La victoire éclatante de la Belgique (4-1) face aux États-Unis en huitièmes de finale de la Coupe du monde 2026 a mis un terme aux espoirs américains, tout en atténuant une polémique qui menaçait d’ébranler durablement la FIFA. Au cœur de la controverse : l’intervention du président Donald Trump auprès de Gianni Infantino pour obtenir un réexamen du carton rouge de Folarin Balogun, finalement autorisé à disputer la rencontre.
Selon The Athletic, cette affaire a ravivé les critiques sur la proximité entre le président de la FIFA et la Maison Blanche. Beaucoup y voient une remise en cause de l’indépendance des instances disciplinaires et du principe d’égalité de traitement entre les nations. Bien que la FIFA assure que ses organes judiciaires ont agi en toute autonomie, elle n’a fourni aucune explication convaincante sur les raisons ayant conduit à l’annulation de la suspension du joueur américain.

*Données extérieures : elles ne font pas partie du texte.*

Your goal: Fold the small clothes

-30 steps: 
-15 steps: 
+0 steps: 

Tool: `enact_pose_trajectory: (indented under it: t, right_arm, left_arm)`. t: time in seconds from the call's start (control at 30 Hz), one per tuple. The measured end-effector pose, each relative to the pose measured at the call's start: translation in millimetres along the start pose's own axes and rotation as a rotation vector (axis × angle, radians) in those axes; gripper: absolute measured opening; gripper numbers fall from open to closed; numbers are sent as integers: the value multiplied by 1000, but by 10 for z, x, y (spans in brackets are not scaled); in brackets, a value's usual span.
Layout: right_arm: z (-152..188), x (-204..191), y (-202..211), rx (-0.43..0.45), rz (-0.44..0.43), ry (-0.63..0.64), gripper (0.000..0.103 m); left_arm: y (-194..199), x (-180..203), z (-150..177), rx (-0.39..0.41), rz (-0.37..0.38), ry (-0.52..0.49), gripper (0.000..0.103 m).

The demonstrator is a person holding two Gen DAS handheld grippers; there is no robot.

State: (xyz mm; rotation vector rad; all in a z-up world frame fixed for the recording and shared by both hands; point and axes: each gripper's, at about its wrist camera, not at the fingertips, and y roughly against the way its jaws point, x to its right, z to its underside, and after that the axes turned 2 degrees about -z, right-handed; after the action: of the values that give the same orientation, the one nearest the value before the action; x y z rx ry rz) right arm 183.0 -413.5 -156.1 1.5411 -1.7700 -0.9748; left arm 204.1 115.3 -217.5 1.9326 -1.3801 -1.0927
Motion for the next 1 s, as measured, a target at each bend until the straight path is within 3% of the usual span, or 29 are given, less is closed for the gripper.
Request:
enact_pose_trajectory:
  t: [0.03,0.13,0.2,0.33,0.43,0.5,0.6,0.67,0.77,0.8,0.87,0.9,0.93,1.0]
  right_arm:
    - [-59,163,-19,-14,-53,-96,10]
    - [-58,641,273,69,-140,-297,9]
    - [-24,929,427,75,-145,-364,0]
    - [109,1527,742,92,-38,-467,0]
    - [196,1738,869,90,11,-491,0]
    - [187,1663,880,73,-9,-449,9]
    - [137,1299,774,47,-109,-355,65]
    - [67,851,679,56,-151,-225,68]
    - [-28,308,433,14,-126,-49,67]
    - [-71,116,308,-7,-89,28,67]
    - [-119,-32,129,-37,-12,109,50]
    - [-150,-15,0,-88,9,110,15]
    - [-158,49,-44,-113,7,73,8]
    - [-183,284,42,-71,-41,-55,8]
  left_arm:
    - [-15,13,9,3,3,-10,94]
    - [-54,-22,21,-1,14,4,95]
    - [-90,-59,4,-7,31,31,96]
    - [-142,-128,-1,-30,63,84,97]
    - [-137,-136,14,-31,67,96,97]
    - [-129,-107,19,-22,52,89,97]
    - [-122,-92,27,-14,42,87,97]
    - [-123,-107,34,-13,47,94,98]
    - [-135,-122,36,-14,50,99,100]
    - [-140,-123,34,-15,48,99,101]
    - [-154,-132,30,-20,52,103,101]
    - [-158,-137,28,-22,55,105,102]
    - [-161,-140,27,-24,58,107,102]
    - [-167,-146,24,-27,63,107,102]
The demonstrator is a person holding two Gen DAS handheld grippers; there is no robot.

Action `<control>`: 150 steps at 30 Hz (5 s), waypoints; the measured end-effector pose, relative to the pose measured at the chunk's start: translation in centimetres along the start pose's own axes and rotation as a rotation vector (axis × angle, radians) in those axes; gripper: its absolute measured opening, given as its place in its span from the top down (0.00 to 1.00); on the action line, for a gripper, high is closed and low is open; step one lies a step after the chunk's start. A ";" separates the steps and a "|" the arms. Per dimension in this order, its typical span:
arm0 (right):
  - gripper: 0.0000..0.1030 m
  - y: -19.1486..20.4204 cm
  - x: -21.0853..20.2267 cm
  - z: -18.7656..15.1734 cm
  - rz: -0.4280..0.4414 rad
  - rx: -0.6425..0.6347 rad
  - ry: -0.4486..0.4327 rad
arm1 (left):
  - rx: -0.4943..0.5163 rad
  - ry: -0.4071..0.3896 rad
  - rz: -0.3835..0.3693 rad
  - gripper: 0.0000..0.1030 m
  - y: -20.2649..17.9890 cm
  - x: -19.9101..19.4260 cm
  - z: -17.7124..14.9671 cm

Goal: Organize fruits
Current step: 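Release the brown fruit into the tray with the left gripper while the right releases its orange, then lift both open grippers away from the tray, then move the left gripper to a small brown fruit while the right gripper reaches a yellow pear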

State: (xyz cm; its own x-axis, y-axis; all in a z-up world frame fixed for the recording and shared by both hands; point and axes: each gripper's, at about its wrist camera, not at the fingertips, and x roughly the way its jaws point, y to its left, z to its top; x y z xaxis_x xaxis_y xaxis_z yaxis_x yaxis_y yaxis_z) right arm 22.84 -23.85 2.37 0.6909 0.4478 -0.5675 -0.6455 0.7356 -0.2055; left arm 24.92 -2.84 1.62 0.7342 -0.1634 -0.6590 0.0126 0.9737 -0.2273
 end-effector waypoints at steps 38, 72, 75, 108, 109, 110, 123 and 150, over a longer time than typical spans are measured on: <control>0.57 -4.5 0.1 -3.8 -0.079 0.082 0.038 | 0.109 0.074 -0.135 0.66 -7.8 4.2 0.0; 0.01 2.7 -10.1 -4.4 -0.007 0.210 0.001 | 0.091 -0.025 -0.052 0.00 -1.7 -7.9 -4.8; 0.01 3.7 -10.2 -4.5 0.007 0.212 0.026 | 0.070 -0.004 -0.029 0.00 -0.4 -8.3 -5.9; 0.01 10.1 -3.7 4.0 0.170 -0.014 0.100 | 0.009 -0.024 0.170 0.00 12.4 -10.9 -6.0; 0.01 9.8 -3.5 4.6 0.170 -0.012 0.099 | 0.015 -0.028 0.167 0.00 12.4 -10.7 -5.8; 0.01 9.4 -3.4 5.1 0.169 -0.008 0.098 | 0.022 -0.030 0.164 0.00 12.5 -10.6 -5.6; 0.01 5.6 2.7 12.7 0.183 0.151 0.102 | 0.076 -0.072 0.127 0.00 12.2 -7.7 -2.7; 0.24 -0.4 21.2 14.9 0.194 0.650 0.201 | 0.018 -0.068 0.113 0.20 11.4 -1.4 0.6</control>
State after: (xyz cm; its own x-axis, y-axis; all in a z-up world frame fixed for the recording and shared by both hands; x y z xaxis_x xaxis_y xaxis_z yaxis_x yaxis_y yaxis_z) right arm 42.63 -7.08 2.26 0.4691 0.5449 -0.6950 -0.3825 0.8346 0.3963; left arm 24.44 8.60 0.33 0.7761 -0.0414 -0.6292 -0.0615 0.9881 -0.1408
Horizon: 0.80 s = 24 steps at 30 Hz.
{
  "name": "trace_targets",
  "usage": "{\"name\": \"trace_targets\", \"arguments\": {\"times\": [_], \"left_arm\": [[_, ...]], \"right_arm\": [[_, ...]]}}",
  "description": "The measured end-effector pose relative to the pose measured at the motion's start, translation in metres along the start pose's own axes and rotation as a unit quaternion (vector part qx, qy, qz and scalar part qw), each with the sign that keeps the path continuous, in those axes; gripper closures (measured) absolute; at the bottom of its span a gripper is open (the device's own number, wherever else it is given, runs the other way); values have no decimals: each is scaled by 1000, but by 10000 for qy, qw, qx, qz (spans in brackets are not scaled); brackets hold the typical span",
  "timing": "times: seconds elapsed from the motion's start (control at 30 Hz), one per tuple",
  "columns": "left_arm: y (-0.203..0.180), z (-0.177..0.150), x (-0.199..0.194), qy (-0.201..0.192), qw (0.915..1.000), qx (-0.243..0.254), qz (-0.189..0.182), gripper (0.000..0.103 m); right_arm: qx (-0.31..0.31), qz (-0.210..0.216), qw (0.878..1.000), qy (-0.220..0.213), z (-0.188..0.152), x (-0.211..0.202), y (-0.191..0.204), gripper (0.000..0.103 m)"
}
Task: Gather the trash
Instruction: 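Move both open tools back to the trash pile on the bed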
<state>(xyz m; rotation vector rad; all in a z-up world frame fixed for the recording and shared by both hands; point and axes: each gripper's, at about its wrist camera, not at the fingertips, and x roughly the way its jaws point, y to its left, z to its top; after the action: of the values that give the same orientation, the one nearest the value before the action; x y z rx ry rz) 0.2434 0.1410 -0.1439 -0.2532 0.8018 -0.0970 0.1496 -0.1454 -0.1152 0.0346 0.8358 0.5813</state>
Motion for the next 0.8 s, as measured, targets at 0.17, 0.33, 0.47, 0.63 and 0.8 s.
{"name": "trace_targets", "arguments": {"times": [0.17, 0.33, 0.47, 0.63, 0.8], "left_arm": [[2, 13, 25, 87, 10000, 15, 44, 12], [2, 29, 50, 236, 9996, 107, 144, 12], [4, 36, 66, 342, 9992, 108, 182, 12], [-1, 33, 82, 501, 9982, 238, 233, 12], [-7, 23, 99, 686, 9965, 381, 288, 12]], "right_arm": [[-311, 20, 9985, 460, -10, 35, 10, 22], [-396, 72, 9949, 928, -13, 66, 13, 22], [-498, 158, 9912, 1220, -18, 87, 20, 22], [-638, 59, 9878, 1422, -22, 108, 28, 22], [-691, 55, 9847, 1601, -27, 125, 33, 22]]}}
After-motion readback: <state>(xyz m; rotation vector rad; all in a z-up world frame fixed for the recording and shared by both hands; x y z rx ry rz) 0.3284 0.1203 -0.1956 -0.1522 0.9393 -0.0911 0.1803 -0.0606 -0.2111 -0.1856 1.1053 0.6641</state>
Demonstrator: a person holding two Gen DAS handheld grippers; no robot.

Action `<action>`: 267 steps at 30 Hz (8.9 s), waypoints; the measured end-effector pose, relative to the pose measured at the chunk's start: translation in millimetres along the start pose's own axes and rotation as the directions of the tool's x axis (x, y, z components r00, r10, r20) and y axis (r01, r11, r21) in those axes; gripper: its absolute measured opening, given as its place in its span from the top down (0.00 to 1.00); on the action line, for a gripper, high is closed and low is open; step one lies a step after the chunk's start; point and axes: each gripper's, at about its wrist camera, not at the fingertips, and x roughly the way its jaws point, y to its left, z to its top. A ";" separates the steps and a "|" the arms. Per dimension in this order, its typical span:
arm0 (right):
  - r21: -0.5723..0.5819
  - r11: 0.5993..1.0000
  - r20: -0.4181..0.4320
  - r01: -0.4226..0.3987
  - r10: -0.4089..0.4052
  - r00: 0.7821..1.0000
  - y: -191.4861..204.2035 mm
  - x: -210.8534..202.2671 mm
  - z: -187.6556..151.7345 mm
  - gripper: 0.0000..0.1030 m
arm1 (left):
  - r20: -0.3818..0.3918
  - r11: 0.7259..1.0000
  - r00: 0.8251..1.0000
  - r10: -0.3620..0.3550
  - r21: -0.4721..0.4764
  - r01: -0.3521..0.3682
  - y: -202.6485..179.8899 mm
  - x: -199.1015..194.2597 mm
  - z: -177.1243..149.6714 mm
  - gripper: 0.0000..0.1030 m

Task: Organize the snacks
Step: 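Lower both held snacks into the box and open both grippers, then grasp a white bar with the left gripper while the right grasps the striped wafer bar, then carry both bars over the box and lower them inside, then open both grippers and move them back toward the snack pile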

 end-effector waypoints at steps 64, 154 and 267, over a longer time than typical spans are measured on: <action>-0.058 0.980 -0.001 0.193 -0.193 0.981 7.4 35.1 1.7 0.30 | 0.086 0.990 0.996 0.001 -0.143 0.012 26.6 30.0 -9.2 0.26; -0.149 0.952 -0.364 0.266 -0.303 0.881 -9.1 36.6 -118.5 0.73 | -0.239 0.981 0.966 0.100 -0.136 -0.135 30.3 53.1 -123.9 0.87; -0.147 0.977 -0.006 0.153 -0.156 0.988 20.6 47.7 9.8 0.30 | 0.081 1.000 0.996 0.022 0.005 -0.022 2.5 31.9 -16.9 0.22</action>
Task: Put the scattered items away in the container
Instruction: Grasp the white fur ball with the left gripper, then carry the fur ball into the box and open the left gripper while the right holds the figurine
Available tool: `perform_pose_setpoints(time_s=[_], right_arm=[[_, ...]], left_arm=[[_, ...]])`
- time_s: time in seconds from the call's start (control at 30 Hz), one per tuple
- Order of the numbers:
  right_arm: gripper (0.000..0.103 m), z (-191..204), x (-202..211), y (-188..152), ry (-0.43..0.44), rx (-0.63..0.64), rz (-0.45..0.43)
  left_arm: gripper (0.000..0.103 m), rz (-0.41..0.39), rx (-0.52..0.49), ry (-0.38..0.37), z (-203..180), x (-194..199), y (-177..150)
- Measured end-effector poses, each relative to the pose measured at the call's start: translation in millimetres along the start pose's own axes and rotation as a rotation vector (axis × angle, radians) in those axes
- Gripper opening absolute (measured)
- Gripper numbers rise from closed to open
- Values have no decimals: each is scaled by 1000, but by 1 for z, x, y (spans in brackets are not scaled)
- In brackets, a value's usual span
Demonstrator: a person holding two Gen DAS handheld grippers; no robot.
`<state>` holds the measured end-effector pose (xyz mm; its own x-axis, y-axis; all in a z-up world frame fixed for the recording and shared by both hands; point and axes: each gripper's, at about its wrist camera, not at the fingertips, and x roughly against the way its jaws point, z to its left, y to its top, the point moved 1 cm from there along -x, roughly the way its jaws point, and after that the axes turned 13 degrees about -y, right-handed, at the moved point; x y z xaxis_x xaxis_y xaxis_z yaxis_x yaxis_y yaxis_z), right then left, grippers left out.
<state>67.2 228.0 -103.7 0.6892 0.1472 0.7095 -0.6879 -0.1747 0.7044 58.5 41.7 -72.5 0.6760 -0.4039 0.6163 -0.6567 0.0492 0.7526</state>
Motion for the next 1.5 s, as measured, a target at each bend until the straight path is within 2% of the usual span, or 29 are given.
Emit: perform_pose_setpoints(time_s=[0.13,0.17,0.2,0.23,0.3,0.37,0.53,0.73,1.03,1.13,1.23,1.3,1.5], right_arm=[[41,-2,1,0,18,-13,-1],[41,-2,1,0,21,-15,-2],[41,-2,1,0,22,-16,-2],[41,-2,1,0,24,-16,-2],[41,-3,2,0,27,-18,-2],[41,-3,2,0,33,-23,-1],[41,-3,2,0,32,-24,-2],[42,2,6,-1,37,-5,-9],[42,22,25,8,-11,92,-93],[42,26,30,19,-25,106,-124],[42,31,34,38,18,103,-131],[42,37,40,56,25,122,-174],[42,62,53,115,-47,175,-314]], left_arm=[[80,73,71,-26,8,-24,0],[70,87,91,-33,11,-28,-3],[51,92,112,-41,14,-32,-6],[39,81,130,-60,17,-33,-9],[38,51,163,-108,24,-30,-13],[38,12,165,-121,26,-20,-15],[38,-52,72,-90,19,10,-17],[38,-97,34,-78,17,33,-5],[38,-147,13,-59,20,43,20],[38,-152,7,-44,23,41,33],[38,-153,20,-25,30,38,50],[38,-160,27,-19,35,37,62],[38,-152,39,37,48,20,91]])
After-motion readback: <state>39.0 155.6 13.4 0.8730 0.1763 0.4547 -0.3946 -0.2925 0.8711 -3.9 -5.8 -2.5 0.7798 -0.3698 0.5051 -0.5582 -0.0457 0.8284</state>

L’affaire a provoqué une vague d’indignation en Europe, notamment en Belgique et au sein de l’UEFA, où cette décision est perçue comme un précédent dangereux pour l’intégrité de la compétition. Pour de nombreux observateurs, elle illustre l’influence grandissante des considérations politiques sur les grandes instances du football mondial.
Finalement, la démonstration belge sur le terrain a privé la polémique de tout impact sportif. Malgré la présence de Balogun, les États-Unis ont été largement dominés, transformant ce qui s’annonçait comme un scandale majeur en une controverse dont l’écho politique pourrait toutefois se faire sentir bien au-delà de cette Coupe du monde.